2 . The method of claim 1 , wherein the trained recurrent neural network model is configured to produce the separate next command predictions by clustering final hidden states from a last hidden layer of the trained recurrent neural network model, associating each cluster with a value of one or more user characteristics, and having the output layer of the trained recurrent neural network model produce the separate next command predictions based on the final hidden states from each cluster.
3 . The method of claim 2 , wherein the trained neural network model is a trained gated recurrent unit (GRU) neural network model and the last hidden layer is a last GRU layer.
4 . The method of claim 1 , wherein the applying further comprises:
extracting a past command sequence from the input dataset; encoding the past command sequence as a plurality of vectors; and providing the plurality of vectors to an input layer of the trained recurrent neural network model.

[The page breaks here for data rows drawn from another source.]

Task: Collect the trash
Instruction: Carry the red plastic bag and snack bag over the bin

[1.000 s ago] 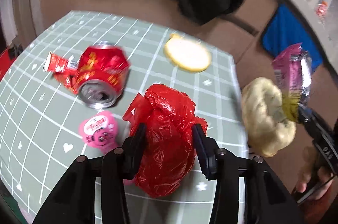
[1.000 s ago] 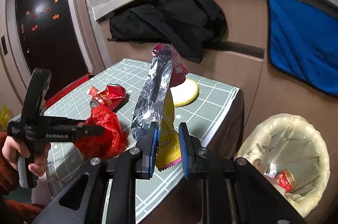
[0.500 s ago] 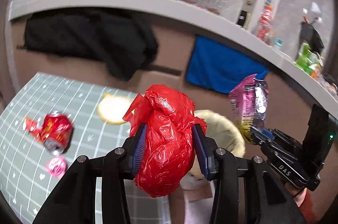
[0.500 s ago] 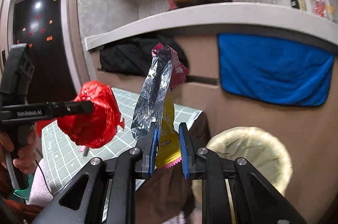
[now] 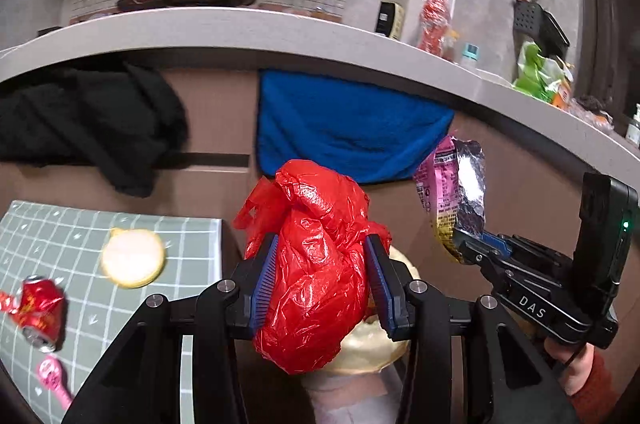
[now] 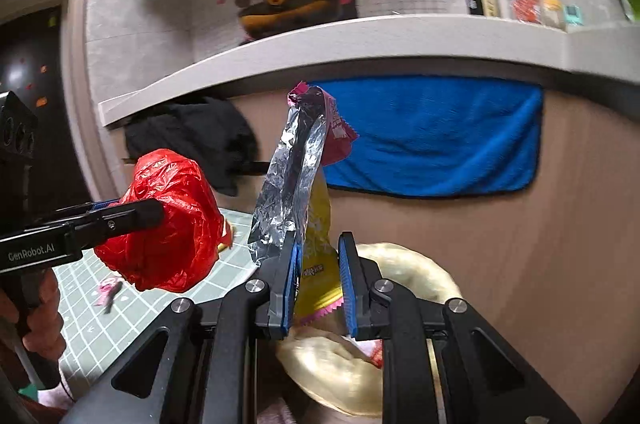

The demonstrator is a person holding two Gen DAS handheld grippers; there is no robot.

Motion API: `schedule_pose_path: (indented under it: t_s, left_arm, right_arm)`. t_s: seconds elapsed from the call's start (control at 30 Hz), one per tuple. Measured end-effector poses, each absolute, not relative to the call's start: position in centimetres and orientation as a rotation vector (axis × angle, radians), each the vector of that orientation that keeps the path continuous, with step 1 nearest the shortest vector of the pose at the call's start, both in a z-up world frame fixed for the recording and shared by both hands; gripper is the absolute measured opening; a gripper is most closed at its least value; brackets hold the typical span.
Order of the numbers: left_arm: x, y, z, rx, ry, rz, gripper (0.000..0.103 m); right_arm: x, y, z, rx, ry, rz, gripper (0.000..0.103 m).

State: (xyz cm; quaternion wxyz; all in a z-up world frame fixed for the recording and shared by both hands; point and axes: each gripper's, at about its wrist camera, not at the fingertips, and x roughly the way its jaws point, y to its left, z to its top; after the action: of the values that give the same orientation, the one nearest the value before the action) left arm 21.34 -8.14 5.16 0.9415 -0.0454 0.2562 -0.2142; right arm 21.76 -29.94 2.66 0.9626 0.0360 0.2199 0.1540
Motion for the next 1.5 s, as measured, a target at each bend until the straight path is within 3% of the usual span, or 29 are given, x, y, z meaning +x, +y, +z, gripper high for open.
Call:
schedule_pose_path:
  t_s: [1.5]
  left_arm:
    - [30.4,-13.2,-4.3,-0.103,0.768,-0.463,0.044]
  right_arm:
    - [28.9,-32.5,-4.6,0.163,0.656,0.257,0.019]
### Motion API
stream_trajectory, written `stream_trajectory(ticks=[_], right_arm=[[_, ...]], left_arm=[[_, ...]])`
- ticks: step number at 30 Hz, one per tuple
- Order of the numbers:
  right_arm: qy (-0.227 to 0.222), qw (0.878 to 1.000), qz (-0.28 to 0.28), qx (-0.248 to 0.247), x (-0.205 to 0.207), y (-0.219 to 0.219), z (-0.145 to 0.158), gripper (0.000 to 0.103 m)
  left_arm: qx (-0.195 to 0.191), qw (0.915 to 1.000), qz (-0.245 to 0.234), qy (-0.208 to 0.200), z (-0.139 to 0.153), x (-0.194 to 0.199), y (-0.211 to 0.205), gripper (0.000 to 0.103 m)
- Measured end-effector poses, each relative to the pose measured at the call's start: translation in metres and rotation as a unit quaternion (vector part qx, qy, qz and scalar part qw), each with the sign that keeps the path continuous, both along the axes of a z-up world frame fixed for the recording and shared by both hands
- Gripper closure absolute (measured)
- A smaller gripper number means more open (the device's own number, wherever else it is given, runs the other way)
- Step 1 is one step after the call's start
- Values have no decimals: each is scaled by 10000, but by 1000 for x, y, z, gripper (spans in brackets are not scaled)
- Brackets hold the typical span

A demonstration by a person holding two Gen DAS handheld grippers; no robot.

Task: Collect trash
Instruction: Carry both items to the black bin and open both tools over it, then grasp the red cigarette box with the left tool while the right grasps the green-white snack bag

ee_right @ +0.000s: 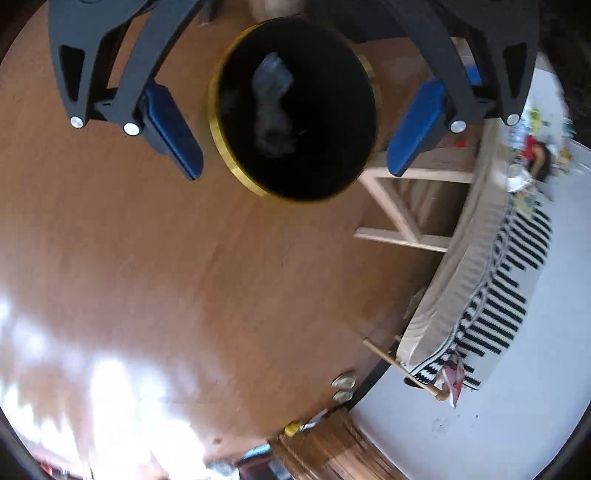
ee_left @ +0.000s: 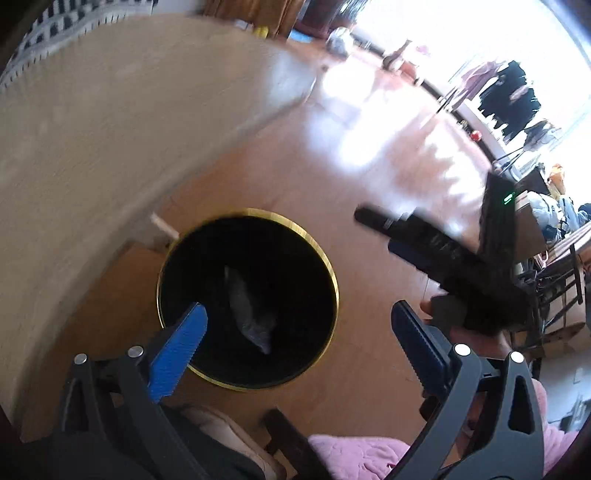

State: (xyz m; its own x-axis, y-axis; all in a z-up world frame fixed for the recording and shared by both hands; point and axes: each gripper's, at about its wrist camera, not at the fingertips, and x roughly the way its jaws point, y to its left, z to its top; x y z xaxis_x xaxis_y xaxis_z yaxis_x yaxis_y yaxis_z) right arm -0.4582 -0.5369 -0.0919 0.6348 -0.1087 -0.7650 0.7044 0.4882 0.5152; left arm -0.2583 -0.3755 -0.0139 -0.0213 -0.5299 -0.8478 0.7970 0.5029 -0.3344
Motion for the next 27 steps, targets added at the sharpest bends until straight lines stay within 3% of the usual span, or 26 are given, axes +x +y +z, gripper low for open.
stream_trajectory(ticks=[2, 3, 5, 7, 8, 10, 12, 13, 15, 16, 20, 22, 24, 27], right_arm=[[345, 9987, 280, -247, 6, 5, 3, 7], [289, 9987, 300, -290, 5, 5, 5, 7], [202, 9984, 346, -391, 5, 10, 12, 7], [126, 9978, 389, -523, 11, 13, 18, 7], [95, 9973, 423, -599, 16, 15, 21, 7], [12, 9959, 478, -765, 24, 19, 31, 7], [-201, 9954, 546, -765, 41, 27, 44, 7], [-283, 9948, 598, -770, 48, 31, 51, 7], [-398, 9903, 864, -1013, 72, 47, 75, 7], [-423, 9875, 1001, -1141, 84, 54, 86, 7], [-730, 9659, 1915, -1580, 154, 107, 139, 7], [-917, 9512, 2465, -1616, 196, 145, 163, 7], [-982, 9405, 2820, -1623, 231, 177, 177, 7], [-912, 9274, 3110, -1865, 287, 220, 192, 7]], left_arm=[[-413, 9991, -79, -30, 30, 8, 10, 6], [-729, 9973, 14, -117, 54, 16, 22, 6], [-1231, 9908, 301, -468, 98, 36, 57, 6], [-1401, 9830, 723, -940, 129, 55, 97, 6], [-1432, 9731, 1223, -1329, 147, 74, 140, 6], [-1298, 9562, 1958, -1748, 156, 97, 205, 6], [-1006, 9390, 2634, -1968, 151, 115, 259, 6], [-719, 9220, 3200, -2060, 144, 129, 306, 6], [-268, 8967, 3896, -2083, 130, 146, 360, 6], [-48, 8790, 4334, -1987, 119, 158, 398, 6], [366, 8508, 4934, -1773, 94, 200, 450, 6], [588, 8276, 5258, -1873, 78, 218, 460, 6], [645, 8209, 5382, -1797, 72, 228, 463, 6], [794, 8215, 5338, -1839, 66, 240, 464, 6]])
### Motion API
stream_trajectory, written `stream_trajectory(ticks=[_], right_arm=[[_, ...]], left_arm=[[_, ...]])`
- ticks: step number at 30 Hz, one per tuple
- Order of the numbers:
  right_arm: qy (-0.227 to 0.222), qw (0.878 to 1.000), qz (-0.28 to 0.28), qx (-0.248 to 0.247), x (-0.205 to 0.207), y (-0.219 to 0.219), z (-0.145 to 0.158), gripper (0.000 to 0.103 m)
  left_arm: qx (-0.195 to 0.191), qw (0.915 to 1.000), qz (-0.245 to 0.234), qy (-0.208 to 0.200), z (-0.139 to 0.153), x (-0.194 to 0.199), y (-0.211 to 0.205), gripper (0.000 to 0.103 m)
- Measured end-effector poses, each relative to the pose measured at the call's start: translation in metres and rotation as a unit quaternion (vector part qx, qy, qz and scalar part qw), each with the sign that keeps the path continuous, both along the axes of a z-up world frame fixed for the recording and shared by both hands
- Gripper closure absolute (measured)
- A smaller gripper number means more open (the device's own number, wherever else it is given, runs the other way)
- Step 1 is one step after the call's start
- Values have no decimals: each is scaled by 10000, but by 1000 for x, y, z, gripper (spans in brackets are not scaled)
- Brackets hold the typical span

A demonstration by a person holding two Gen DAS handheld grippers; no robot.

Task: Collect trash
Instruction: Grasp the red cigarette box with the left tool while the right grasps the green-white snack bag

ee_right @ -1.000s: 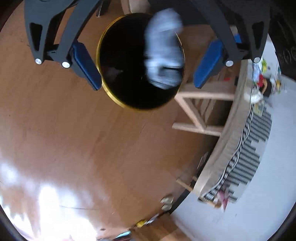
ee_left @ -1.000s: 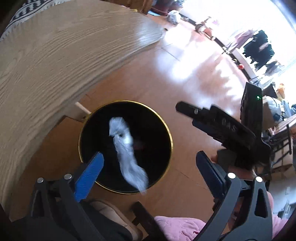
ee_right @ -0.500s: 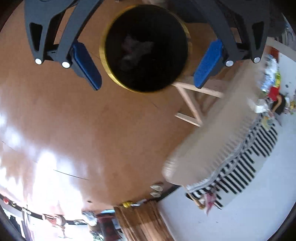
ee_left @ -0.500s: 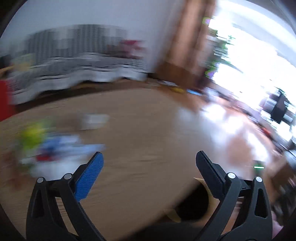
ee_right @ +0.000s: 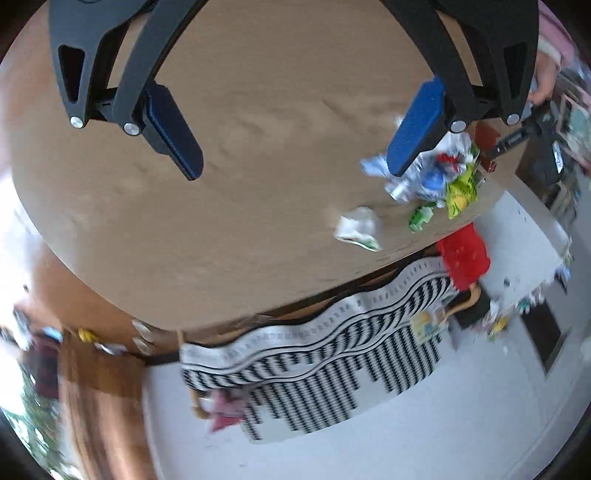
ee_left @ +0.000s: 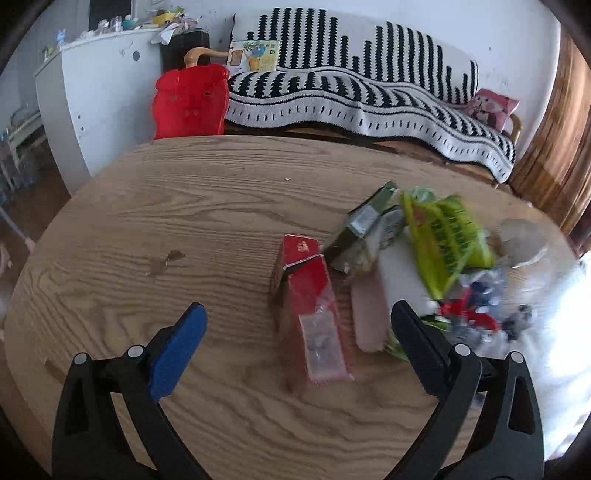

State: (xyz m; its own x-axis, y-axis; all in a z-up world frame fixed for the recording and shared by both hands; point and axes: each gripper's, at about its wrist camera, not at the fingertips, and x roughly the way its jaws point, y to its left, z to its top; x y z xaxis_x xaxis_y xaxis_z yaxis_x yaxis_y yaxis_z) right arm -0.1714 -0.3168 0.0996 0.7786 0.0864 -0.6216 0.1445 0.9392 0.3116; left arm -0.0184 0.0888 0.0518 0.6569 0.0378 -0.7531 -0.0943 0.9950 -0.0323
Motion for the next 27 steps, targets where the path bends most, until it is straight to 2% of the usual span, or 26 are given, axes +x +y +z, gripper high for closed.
stream_trajectory(ticks=[2, 5, 9, 13, 15, 16, 17, 18, 19, 23, 27], right_arm=[[85, 9998, 127, -137, 36, 23, 3, 7], [367, 9968, 484, -528, 98, 58, -2, 7], [339, 9910, 899, -936, 147, 88, -14, 7], [567, 9885, 1007, -978, 190, 95, -35, 7], [649, 9875, 1021, -1010, 206, 96, -45, 10], [666, 9871, 1053, -1008, 209, 95, -50, 18], [720, 9864, 1121, -963, 214, 96, -56, 36], [766, 9860, 1185, -893, 217, 96, -62, 39], [796, 9858, 1249, -797, 218, 95, -66, 57], [727, 9834, 1382, -927, 213, 104, -69, 59], [656, 9840, 1489, -733, 196, 105, -66, 60]], left_arm=[[-18, 9999, -117, 102, -8, 5, -8, 6], [-312, 9992, -117, 212, -19, 18, -4, 6], [-371, 9985, -209, 333, -31, 30, 9, 6], [-427, 9977, -257, 468, -42, 41, 15, 6], [-548, 9961, -350, 592, -50, 47, 14, 10], [-502, 9966, -379, 540, -49, 47, 13, 26], [-415, 9970, -444, 490, -48, 48, 10, 45], [-250, 9978, -413, 456, -48, 49, 9, 56], [-201, 9980, -387, 456, -48, 49, 9, 80], [-379, 9978, -255, 482, -47, 51, 14, 81], [-386, 9977, -297, 465, -45, 49, 11, 81]])
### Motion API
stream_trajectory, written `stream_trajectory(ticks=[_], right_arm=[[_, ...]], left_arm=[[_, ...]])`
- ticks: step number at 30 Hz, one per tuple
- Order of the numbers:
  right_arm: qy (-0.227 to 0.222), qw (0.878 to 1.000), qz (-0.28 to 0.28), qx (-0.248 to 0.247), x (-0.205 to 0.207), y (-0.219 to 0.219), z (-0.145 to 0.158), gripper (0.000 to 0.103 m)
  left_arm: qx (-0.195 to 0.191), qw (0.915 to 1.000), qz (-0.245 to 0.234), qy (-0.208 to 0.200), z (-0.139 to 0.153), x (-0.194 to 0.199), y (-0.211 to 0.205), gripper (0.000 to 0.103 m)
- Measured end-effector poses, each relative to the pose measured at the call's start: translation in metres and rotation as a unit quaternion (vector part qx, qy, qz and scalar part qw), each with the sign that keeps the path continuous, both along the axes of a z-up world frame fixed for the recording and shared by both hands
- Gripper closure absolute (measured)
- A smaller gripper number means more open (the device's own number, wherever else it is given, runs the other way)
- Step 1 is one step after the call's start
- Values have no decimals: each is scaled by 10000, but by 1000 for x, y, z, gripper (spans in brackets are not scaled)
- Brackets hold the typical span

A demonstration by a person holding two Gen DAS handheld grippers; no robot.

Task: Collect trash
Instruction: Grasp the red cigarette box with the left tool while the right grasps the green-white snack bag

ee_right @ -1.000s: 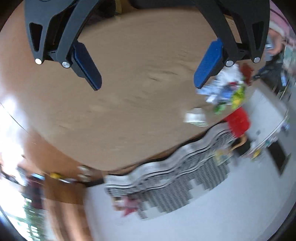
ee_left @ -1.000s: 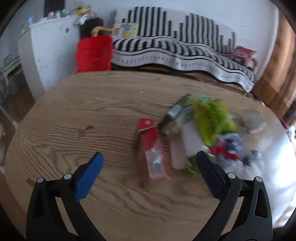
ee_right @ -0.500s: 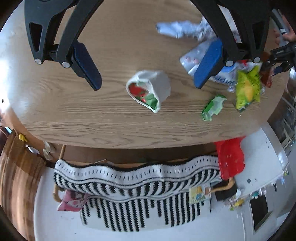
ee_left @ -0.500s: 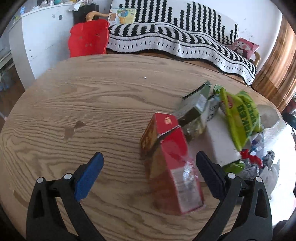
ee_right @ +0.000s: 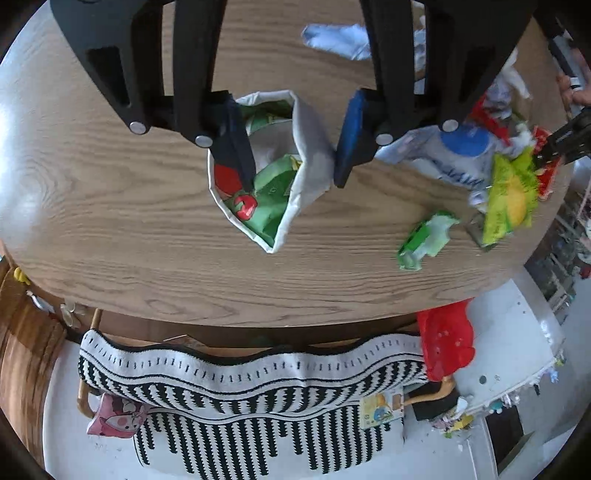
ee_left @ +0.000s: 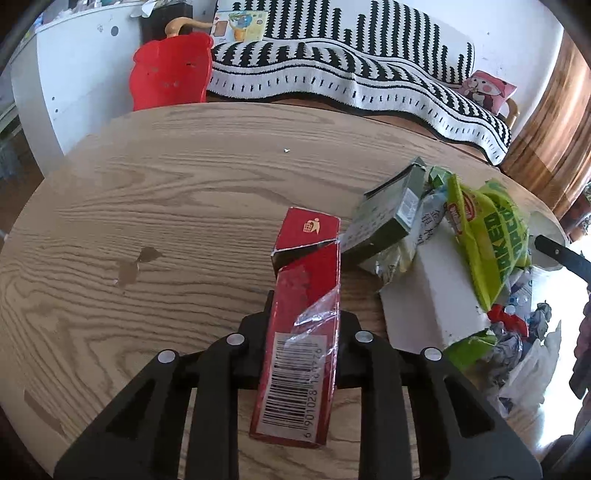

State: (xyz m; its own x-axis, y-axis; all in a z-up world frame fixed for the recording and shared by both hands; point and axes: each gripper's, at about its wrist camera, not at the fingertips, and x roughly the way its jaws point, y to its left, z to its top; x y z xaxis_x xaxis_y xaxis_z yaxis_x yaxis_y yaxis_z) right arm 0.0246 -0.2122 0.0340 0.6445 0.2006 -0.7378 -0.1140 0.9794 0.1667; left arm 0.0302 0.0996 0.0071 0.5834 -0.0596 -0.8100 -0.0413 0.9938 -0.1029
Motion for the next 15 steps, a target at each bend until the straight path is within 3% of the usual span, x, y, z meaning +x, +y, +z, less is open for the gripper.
stream_trajectory(ticks=[3, 8, 15], right_arm=[[-163, 9998, 16, 82, -15, -2, 12, 60], [-321, 9994, 71, 59, -39, -2, 25, 60], [-309, 9994, -33, 117, -62, -17, 30, 60]], left_arm=[[322, 9993, 43, -164, 6, -4, -5, 81], [77, 9998, -83, -167, 12, -9, -14, 81], [42, 9994, -118, -320, 24, -27, -17, 81]])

5 . The method of claim 1 , wherein the trained recurrent neural network model is configured to produce an associated confidence level for each command within each separate next command prediction, and the selecting further comprises selecting a command having a greatest confidence level or selecting each command having an associated confidence level above a given threshold
6 . The method of claim 1 , wherein the gathering further comprises:
processing the command data to determine the user characteristics data, the processing to include comparing aspects of the command data to one or more thresholds.
7 . The method of claim 1 , wherein the gathering further comprises:
soliciting the user to provide the user characteristics data in the user interface of the application.
8 . The method of claim 1 , wherein the cleaning further comprises:
removing commands on a predetermined list of commands from the command data; removing instances of sequential commands that occur more than a threshold number of times from the command data; or removing commands that occur less frequently than a threshold from the command data.
9 . The method of claim 1 , further comprising:
comparing an actual next command selected by the user to the one or more recommended next commands; and in response to the actual next command not matching any of the one or more recommended next commands, there being less than a threshold number of previous incorrect predictions, and one or more recommended next commands having a confidence level of above a threshold level, determining the user switched tasks.
10 . The method of claim 1 , further comprising:
comparing an actual next command selected by the user to the one or more recommended next commands; and in response to the actual next command not matching any of the one or more recommended next commands, there being greater than a threshold number of previous incorrect predictions, and one or more recommended next commands having a confidence level of above a threshold level, determining the user is having difficulty operations the application.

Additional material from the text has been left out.